Good luck and please keep us posted.

chris5257
07-16-2004, 05:15 PM
Dr. Bradley,

I feel like I should call you Mike because you don’t know it, but through your book you are one of our best friends – great sense of humor. Anyway, we are hoping to make the evaluation part of his court ordered consequence for the underage drinking charge. Today after a rocky start I had a discussion with him about his alcohol and pot use. I have to share some of it with you. He said he really doesn’t drink any more than we do – we’re social drinkers (a glass of wine at a party). He said that pot is actually an herb – he doesn’t enjoy the high as much as he enjoys smoking it – “like a fine cigar.” I just listened then told him I was still extremely concerned about his use, but I appreciated him sharing his feelings with me and that I loved him and would always be there for him. We ended in a hug and he told me not to worry about him.

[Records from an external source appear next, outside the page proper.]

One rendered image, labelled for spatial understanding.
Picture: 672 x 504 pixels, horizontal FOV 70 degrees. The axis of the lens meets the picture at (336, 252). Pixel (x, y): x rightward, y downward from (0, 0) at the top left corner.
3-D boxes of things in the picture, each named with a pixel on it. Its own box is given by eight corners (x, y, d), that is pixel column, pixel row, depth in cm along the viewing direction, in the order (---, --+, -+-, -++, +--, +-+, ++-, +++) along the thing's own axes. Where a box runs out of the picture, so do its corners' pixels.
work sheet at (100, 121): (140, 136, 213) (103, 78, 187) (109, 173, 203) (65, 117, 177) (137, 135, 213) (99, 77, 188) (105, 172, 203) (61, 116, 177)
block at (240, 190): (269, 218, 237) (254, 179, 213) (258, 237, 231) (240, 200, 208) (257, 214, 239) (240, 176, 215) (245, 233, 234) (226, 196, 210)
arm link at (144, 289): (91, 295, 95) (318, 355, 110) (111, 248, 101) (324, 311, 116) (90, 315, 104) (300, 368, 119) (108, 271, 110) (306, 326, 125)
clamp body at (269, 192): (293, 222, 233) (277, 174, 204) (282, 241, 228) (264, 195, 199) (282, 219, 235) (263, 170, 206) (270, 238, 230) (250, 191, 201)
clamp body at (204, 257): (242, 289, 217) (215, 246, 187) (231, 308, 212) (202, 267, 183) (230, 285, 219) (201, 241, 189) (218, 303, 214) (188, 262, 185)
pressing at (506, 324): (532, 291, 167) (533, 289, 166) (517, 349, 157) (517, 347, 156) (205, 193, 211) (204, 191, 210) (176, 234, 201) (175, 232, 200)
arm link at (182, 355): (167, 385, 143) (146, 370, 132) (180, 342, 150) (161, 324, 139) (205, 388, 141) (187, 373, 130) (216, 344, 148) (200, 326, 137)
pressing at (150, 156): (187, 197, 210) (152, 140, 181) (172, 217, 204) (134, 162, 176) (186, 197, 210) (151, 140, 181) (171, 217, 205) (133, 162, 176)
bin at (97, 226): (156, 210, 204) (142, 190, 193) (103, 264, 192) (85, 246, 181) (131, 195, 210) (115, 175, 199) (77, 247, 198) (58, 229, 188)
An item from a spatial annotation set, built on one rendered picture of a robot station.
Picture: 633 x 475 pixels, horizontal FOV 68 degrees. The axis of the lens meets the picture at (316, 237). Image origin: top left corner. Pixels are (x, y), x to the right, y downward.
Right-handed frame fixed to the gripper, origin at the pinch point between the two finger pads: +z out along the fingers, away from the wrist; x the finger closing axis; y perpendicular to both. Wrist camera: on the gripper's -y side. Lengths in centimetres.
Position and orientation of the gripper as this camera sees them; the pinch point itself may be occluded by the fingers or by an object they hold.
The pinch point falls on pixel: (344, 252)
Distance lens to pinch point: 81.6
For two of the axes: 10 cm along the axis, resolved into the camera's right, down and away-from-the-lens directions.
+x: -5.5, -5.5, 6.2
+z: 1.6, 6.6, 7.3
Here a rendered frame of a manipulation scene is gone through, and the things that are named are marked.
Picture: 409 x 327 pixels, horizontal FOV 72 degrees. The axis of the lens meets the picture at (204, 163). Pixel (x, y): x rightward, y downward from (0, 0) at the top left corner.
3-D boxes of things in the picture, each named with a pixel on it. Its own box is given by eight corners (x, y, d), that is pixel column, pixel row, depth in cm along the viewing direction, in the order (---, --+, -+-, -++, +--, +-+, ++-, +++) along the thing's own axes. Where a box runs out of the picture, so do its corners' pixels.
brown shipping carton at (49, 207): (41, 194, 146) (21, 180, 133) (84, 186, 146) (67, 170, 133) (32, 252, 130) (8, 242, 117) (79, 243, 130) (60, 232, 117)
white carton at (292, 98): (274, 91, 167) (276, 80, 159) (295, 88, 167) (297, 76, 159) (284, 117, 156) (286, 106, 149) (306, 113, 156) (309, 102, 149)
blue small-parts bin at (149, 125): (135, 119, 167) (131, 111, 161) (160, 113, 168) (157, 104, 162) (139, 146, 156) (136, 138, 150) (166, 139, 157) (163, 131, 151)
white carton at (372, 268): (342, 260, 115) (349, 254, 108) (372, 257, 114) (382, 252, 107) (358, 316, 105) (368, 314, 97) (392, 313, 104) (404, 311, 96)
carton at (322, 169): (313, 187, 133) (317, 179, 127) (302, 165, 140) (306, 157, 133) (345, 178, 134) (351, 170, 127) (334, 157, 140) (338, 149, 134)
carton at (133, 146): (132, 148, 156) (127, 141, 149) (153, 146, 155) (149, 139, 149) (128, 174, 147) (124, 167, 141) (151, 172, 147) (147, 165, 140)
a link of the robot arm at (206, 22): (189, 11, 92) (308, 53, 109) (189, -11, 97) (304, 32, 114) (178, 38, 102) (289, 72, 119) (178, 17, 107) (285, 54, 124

Okay, I think I did a pretty good job of being dispassionate and communicating, but I certainly DO NOT FEEL BETTER. I know this isn’t about me, but I’m so upset I can’t eat or sleep and after that conversation I don’t see any relief in sight. From your experience give me some insight into what is going on in his head. How do we parents cope? I just feel totally helpless and it seems like we’re not doing enough. IT WAS A LOT EASIER TO JUST GROUND THEM – then you knew where they were and what they were doing at least for a while, but it’s obvious that won’t work now. Just give me some words of wisdom to keep me afloat.

Thanks

Mike Bradley
07-17-2004, 10:56 AM
Dear Chris,
Perhaps the toughest part of parenting adolescents is learning that we can't control them any longer, that instead we have to help them learn to control themselves. This means that they will sometimes have to screw up to learn some things, just like we did. The game is to try and limit the damage from the screw-ups as much as we can, and TEACH versus PUNISH.
As I suggested previously, an adolescent shrink will explain the science of teen drug use to your son, showing how his developing brain (which continues growing until at least age 21) is much more vulnerable to the addictive effects of drugs than is the adult brain (people who start drinking at 14 have twice the risk of addiction as do those who start drinking after 21). This is why we tell 18-year-olds that they are not yet ready to drink like adults do. Keep dispassionately conveying your position on teen drug use. These "upsetting" conversations are tough on you but are great for your son. They give you the chance to keep him thinking as he makes up his mind (and forms his identity) about drug use.
Beyond this, Chris, I'm afraid that you'll have to wait this out and have some trust in the apparent excellent job you did in raising your son. The odds are huge that this will only be a mild experimentation phase for him, one that you must lovingly ride out just as you did with toilet training. That was also a time where you calmly showed him a better way to do things, and patiently waited for him to "get it."
Good luck and please let is know how things go.